* [Task]
Reproduce all of the records word for word, omitting the pictures.

* [Extracted information]
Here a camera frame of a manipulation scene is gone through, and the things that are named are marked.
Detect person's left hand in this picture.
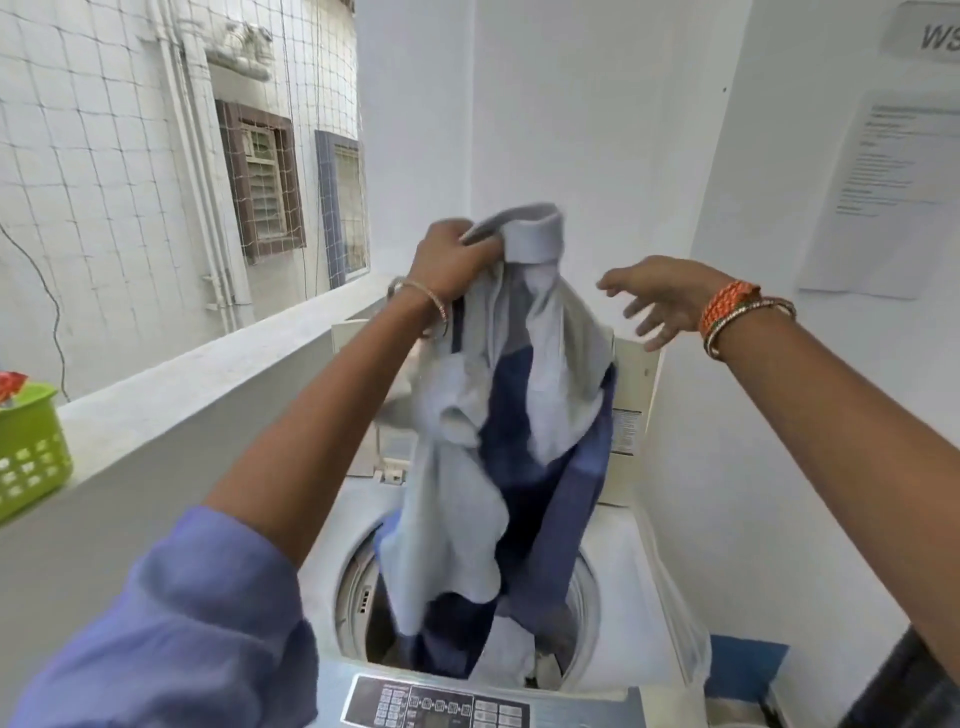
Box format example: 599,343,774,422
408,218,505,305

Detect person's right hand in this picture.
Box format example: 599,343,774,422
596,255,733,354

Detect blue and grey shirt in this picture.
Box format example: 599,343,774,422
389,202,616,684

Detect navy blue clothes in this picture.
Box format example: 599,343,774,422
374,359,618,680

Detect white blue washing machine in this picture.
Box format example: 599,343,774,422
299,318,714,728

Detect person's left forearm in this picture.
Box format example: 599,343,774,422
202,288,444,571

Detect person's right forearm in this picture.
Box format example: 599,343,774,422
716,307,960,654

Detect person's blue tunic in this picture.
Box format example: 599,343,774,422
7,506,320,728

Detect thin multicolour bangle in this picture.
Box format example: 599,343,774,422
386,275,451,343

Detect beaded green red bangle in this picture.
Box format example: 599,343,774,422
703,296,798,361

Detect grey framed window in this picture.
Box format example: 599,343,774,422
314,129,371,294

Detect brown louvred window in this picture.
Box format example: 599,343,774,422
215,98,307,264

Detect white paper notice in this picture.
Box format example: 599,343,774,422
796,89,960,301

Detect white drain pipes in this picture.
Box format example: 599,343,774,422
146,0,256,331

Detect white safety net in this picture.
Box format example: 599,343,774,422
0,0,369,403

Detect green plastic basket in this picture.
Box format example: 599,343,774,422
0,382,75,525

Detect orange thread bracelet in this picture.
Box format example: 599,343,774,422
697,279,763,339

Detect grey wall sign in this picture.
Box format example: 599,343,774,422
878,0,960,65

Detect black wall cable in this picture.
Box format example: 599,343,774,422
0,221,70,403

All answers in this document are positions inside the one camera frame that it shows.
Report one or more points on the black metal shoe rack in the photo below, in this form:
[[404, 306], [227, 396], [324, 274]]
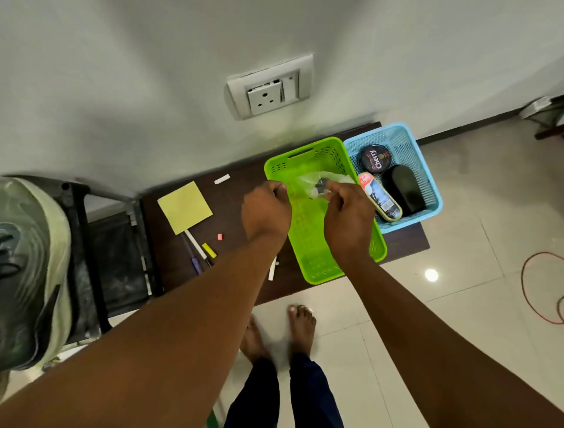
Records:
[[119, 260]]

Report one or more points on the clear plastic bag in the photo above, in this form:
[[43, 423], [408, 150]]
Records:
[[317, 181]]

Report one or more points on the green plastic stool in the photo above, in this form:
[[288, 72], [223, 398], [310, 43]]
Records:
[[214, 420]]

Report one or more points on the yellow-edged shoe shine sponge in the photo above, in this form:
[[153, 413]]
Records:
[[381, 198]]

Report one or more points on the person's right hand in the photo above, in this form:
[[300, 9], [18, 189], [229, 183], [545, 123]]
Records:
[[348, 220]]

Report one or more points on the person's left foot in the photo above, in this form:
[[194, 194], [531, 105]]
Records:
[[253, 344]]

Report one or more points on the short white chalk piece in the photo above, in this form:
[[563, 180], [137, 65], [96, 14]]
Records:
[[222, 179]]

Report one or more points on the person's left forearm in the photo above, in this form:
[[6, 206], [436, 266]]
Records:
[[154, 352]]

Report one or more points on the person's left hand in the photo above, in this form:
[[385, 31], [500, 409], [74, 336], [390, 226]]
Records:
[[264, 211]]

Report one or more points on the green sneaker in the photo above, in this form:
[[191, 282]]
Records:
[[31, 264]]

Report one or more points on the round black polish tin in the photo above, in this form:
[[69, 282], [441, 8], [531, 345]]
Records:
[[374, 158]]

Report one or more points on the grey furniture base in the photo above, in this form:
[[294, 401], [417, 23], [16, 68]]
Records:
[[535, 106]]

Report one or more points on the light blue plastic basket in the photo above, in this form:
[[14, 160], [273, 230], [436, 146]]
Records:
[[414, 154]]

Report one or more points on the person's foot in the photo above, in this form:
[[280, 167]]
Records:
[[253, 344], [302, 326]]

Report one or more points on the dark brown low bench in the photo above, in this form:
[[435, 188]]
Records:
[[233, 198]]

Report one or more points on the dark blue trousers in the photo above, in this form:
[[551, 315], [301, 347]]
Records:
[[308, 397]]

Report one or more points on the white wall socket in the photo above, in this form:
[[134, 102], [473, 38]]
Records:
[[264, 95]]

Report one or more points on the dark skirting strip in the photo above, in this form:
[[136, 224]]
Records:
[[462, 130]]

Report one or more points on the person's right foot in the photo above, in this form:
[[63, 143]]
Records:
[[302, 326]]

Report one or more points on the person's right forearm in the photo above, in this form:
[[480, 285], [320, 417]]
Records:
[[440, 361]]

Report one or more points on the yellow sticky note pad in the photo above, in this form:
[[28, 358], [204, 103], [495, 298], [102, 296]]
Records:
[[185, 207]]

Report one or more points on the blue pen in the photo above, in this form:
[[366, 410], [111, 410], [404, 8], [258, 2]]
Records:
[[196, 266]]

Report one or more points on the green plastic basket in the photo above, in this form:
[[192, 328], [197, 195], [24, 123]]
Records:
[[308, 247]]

* [Your response]
Here a camera frame of a manipulation scene is gone through, and the things that are named are marked.
Detect person's left hand in this picture.
Box format example: 599,343,774,422
408,218,505,305

Detect person's right hand in this picture.
Box format example: 599,343,774,422
596,255,733,354

Detect blue and grey shirt in this picture.
Box format example: 599,343,774,422
389,202,616,684

Detect navy blue clothes in this picture.
Box format example: 599,343,774,422
374,359,618,680

Detect white blue washing machine in this picture.
Box format example: 599,343,774,422
299,318,714,728

Detect person's left forearm in this picture.
Box format example: 599,343,774,422
202,288,444,571

Detect person's right forearm in this picture.
Box format example: 599,343,774,422
716,307,960,654

Detect person's blue tunic in this picture.
Box format example: 599,343,774,422
7,506,320,728

Detect thin multicolour bangle in this picture.
Box format example: 599,343,774,422
386,275,451,343

Detect beaded green red bangle in this picture.
Box format example: 599,343,774,422
703,296,798,361

Detect grey framed window in this picture.
Box format example: 599,343,774,422
314,129,371,294

Detect brown louvred window in this picture.
Box format example: 599,343,774,422
215,98,307,264

Detect white paper notice in this picture.
Box format example: 599,343,774,422
796,89,960,301

Detect white drain pipes in this picture.
Box format example: 599,343,774,422
146,0,256,331

Detect white safety net in this picture.
Box format example: 599,343,774,422
0,0,369,403

Detect green plastic basket in this picture.
Box format example: 599,343,774,422
0,382,75,525

Detect orange thread bracelet in this picture.
Box format example: 599,343,774,422
697,279,763,339

Detect grey wall sign in this picture.
Box format example: 599,343,774,422
878,0,960,65

Detect black wall cable in this picture.
Box format example: 599,343,774,422
0,221,70,403

All answers in this document are positions inside the one camera frame that it shows.
Report one or more points on the black metal shoe rack in the photo below, in this form:
[[404, 306], [227, 396], [324, 274]]
Records:
[[119, 260]]

Report one or more points on the clear plastic bag in the photo above, in this form:
[[43, 423], [408, 150]]
Records:
[[317, 181]]

Report one or more points on the green plastic stool in the photo above, in this form:
[[288, 72], [223, 398], [310, 43]]
Records:
[[214, 420]]

Report one or more points on the yellow-edged shoe shine sponge in the photo above, in this form:
[[153, 413]]
Records:
[[381, 198]]

Report one or more points on the person's right hand in the photo above, in this form:
[[300, 9], [18, 189], [229, 183], [545, 123]]
Records:
[[348, 220]]

Report one or more points on the person's left foot in the photo above, in this form:
[[194, 194], [531, 105]]
Records:
[[253, 344]]

Report one or more points on the short white chalk piece in the photo above, in this form:
[[563, 180], [137, 65], [96, 14]]
Records:
[[222, 179]]

Report one or more points on the person's left forearm in the photo above, in this form:
[[6, 206], [436, 266]]
Records:
[[154, 352]]

Report one or more points on the person's left hand in the photo above, in this form:
[[385, 31], [500, 409], [74, 336], [390, 226]]
Records:
[[264, 211]]

Report one or more points on the green sneaker in the photo above, in this form:
[[191, 282]]
Records:
[[31, 264]]

Report one or more points on the round black polish tin in the photo above, in this form:
[[69, 282], [441, 8], [531, 345]]
Records:
[[374, 158]]

Report one or more points on the grey furniture base in the photo above, in this form:
[[294, 401], [417, 23], [16, 68]]
Records:
[[535, 106]]

Report one or more points on the light blue plastic basket in the photo above, in this form:
[[14, 160], [273, 230], [436, 146]]
Records:
[[414, 154]]

Report one or more points on the person's foot in the photo above, in this form:
[[280, 167]]
Records:
[[253, 344], [302, 326]]

Report one or more points on the dark brown low bench in the photo above, in this form:
[[435, 188]]
Records:
[[233, 198]]

Report one or more points on the dark blue trousers in the photo above, in this form:
[[551, 315], [301, 347]]
Records:
[[308, 397]]

Report one or more points on the white wall socket in the photo above, in this form:
[[134, 102], [473, 38]]
Records:
[[264, 95]]

Report one or more points on the dark skirting strip in the photo above, in this form:
[[136, 224]]
Records:
[[462, 130]]

Report one or more points on the person's right foot in the photo above, in this form:
[[63, 143]]
Records:
[[302, 326]]

Report one or more points on the person's right forearm in the photo above, in this form:
[[480, 285], [320, 417]]
Records:
[[440, 361]]

Report one or more points on the yellow sticky note pad in the photo above, in this form:
[[28, 358], [204, 103], [495, 298], [102, 296]]
Records:
[[185, 207]]

Report one or more points on the blue pen in the photo above, in this form:
[[366, 410], [111, 410], [404, 8], [258, 2]]
Records:
[[196, 266]]

Report one or more points on the green plastic basket in the photo above, in this form:
[[192, 328], [197, 195], [24, 123]]
Records:
[[308, 247]]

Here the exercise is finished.